Input data ->
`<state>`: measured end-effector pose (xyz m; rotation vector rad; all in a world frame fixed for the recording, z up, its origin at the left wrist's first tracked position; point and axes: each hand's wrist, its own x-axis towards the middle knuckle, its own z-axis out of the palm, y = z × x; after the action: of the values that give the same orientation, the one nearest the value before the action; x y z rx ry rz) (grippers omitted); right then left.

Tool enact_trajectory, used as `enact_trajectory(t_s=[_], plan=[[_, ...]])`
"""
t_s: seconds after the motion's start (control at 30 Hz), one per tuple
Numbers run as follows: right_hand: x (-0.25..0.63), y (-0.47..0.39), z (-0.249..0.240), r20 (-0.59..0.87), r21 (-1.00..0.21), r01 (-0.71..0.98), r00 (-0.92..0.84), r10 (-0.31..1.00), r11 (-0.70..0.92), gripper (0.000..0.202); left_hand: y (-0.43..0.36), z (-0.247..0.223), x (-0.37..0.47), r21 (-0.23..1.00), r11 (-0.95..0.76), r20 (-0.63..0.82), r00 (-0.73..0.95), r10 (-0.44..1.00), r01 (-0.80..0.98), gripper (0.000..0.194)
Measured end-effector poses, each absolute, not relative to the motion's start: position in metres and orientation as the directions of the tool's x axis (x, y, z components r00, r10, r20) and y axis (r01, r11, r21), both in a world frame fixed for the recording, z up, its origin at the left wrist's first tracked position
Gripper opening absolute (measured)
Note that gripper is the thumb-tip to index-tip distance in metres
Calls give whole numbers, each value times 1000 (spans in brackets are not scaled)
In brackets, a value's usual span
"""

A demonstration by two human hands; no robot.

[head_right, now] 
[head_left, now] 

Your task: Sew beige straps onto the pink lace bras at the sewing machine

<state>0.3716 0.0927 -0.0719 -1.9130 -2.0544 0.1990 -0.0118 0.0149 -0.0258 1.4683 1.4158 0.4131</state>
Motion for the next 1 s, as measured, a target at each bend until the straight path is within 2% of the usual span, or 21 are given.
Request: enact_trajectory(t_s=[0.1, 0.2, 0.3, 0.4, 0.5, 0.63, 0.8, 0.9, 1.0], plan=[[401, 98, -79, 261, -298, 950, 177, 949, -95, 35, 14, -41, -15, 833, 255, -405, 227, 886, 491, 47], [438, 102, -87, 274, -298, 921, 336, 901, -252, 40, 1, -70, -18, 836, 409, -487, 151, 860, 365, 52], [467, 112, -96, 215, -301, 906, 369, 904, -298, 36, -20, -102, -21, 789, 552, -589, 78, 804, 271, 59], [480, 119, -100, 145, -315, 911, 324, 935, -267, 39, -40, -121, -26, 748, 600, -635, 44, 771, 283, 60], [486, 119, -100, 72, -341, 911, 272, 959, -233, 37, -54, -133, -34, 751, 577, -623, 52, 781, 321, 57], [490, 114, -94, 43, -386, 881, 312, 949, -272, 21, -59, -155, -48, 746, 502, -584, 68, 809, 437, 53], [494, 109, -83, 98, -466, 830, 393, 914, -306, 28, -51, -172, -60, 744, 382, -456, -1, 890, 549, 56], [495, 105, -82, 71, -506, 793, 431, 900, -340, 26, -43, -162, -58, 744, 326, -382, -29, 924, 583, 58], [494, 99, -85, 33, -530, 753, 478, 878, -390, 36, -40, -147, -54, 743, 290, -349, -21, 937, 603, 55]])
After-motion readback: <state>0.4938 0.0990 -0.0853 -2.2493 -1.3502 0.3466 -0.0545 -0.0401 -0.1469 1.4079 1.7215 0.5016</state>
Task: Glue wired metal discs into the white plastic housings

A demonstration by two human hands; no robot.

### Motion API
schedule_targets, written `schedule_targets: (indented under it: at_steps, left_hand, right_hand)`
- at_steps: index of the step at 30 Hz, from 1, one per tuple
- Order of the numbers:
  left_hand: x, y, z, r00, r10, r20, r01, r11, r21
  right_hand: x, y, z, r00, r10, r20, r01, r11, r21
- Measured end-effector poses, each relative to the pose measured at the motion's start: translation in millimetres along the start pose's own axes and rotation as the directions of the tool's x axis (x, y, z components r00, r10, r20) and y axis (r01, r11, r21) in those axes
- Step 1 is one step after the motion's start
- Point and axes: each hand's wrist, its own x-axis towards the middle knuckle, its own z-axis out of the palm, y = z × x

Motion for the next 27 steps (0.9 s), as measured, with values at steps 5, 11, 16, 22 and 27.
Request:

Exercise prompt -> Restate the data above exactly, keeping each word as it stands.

Your solution ->
`<state>`: measured end-effector pose (xyz m; rotation vector rad; all in a world frame fixed for the recording, z up, its origin at the left wrist's first tracked position; point and axes: each hand's wrist, its own x-axis towards the middle knuckle, its own z-axis out of the palm, y = z × x; after the action: of the values that give the same orientation, the one nearest the value before the action; x y z rx ry rz) (grippers omitted); right then left.

Tool enact_trajectory, used as `enact_trajectory(t_s=[_], plan=[[_, ...]])`
"""
t_s: seconds after the motion's start (control at 30 Hz), one per tuple
Numbers run as follows: right_hand: x (-0.25..0.63), y (-0.47..0.39), z (-0.249..0.240), r20 (-0.59..0.87), r21 (-1.00..0.21), r01 (-0.71..0.98), r00 (-0.92..0.84), r10 (-0.31..1.00), r11 (-0.70..0.92), gripper (0.000..0.202); left_hand: y (-0.43..0.36), z (-0.247..0.223), x (-0.37..0.47), r21 (-0.23..1.00), r11 (-0.95..0.76), r20 (-0.63..0.82), r00 (-0.73..0.95), r10 (-0.44..1.00), r01 (-0.80..0.98), gripper (0.000..0.194)
Measured end-effector poses, each absolute, not relative to the motion's start: position in metres and orientation as the directions of the tool's x axis (x, y, z components r00, r10, r20) and y axis (r01, r11, r21), both in a world frame fixed for the recording, z up, its origin at the left wrist's first tracked position
Gripper opening absolute (measured)
Note that gripper is the thumb-tip to index-tip distance in metres
Calls give whole numbers, each value times 1000 (spans in brackets are not scaled)
In brackets, a value's usual span
"""

A demonstration by two human hands; no robot.

[head_right, now] 
[head_left, now] 

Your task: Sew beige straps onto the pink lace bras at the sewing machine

<state>0.3716 0.0927 -0.0719 -1.9130 -2.0544 0.1990 -0.0118 0.0149 -0.0258 1.4683 1.4158 0.4131</state>
Motion for the next 1 s, as measured, a target at each bend until the straight path is within 2% of the usual span, or 21 are given.
Request: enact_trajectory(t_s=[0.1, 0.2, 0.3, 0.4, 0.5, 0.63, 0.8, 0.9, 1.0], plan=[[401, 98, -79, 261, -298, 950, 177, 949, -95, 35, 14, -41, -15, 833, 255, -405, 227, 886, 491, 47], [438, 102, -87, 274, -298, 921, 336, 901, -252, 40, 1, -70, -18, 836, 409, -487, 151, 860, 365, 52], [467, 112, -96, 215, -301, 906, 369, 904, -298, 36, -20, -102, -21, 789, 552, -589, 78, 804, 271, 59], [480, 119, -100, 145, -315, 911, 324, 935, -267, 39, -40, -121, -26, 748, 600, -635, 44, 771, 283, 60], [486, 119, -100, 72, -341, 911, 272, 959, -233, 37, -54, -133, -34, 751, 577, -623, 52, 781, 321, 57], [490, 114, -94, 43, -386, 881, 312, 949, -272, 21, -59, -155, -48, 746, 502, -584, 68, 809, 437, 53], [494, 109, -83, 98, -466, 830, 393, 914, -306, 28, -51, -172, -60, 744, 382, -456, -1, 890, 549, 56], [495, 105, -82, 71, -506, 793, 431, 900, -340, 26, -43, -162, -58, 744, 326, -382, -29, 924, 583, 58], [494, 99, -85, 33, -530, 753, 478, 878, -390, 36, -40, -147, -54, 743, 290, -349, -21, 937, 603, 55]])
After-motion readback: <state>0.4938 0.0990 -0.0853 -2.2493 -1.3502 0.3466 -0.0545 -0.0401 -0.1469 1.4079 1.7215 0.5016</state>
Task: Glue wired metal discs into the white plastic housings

A demonstration by two human hands; no robot.

### Motion API
schedule_targets, written `schedule_targets: (indented under it: at_steps, left_hand, right_hand)`
- at_steps: index of the step at 30 Hz, from 1, one per tuple
- Order of the numbers:
  left_hand: x, y, z, r00, r10, r20, r01, r11, r21
  right_hand: x, y, z, r00, r10, r20, r01, r11, r21
- Measured end-effector poses, each relative to the pose measured at the motion's start: translation in millimetres along the start pose's own axes and rotation as the directions of the tool's x axis (x, y, z components r00, r10, r20) and y axis (r01, r11, r21) in those axes
- Step 1 is one step after the motion's start
- Point and axes: each hand's wrist, its own x-axis towards the middle knuckle, its own z-axis out of the palm, y = z × x

Motion for the next 27 steps (0.9 s), as measured, with values at steps 5, 11, 16, 22 and 27.
Request:

With this, the exercise has been completed.